(Business in Cameroon) – Cameroon records trade surpluses with the Netherlands, Malaysia and Indonesia mainly due to cocoa shipments.
Cocoa and derivatives represent 84% of Indonesia’s imports from Cameroon, 72% for the Netherlands, and 68% for Malaysia.
Cameroon’s Competitiveness Committee urges increased domestic cocoa processing to sustain and expand these surpluses.
Despite Cameroon’s overall trade deficit over the past decade, Yaoundé posts trade surpluses with a select group of countries, according to the 2024 report on national economic competitiveness. The document identifies Italy, the Netherlands, Bangladesh, Chad, Spain, Vietnam, Malaysia, the Central African Republic, Indonesia and Gabon as Cameroon’s top ten trading partners.
The analysis highlights the dominant role of cocoa and its derivatives in Cameroon’s surpluses with the Netherlands, Malaysia and Indonesia, which stand out as the country’s main cocoa buyers.
The report shows that cocoa and its derivatives represent 84% of Indonesia’s imports from Cameroon. The share reaches 72% in the Netherlands and 68% in Malaysia. The data underscores the extent to which Cameroon’s export earnings with these partners depend on its flagship agricultural commodity.
Italy, which posted Cameroon’s largest bilateral trade surplus in 2024 at $267.4 million, also buys Cameroonian cocoa.

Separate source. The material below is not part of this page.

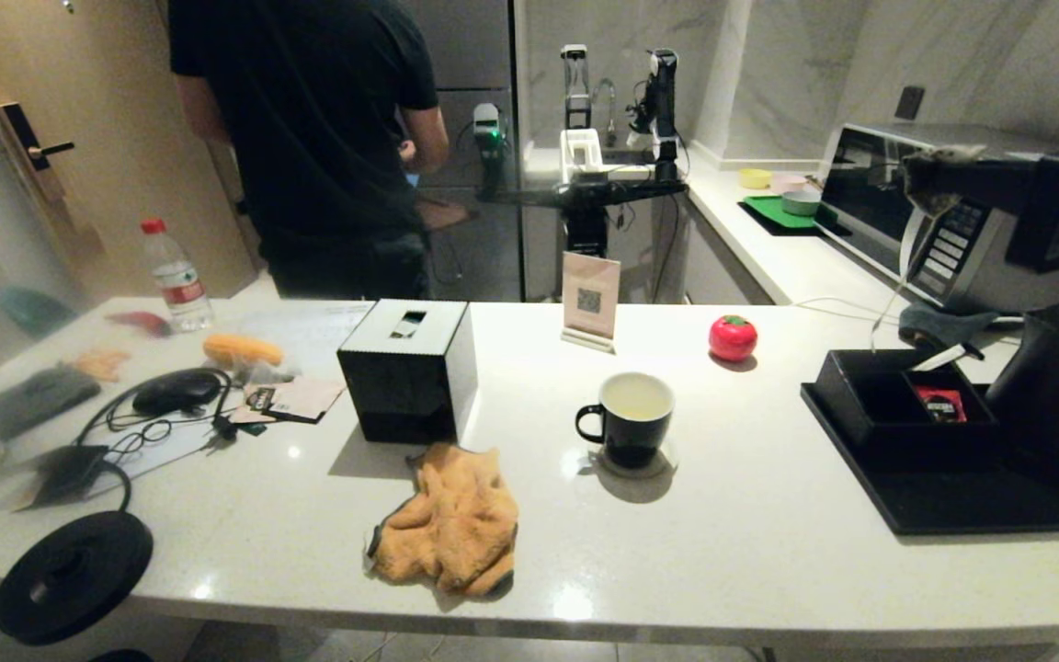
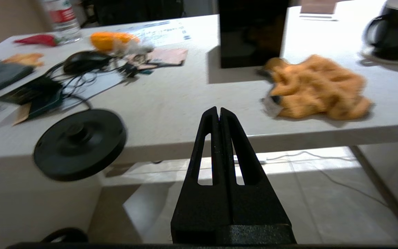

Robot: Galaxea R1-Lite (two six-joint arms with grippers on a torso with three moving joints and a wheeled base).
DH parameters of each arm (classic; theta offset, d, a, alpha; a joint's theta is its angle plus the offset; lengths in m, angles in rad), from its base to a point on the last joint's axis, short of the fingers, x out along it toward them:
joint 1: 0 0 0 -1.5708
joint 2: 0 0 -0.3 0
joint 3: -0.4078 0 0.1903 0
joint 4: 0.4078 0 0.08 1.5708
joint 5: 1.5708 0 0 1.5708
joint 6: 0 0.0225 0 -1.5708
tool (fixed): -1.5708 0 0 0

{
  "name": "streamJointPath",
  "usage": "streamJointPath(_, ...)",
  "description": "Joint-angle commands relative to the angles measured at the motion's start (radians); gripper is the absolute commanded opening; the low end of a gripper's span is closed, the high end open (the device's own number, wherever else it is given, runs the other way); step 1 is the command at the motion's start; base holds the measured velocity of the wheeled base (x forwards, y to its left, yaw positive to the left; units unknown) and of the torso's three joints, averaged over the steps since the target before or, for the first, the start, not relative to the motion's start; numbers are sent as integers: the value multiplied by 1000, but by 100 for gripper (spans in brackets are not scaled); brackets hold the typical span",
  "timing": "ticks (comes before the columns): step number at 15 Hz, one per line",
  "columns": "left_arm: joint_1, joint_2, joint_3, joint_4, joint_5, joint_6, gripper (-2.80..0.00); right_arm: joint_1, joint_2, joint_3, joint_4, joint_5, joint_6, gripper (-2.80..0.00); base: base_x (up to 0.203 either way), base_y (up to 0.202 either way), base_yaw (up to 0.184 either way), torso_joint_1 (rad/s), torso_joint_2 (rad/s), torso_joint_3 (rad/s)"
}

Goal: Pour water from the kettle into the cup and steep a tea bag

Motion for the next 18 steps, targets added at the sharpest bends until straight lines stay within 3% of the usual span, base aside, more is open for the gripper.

However, cocoa accounts for only 2% of Italy’s total imports from Cameroon, making its contribution marginal despite the overall surplus.
Cameroon’s Competitiveness Committee urges the country to scale up industrial capacity to capture more value from its cocoa advantage.
“To reinforce and sustain these surpluses, it would be appropriate to further promote increased local processing of exported resources, notably through the development of first- and second-stage cocoa-processing industries,” the report states. “Such momentum would not only enable the capture of greater added value, but also broaden the export basket toward finished or semi-finished products, while strengthening national industrialization.”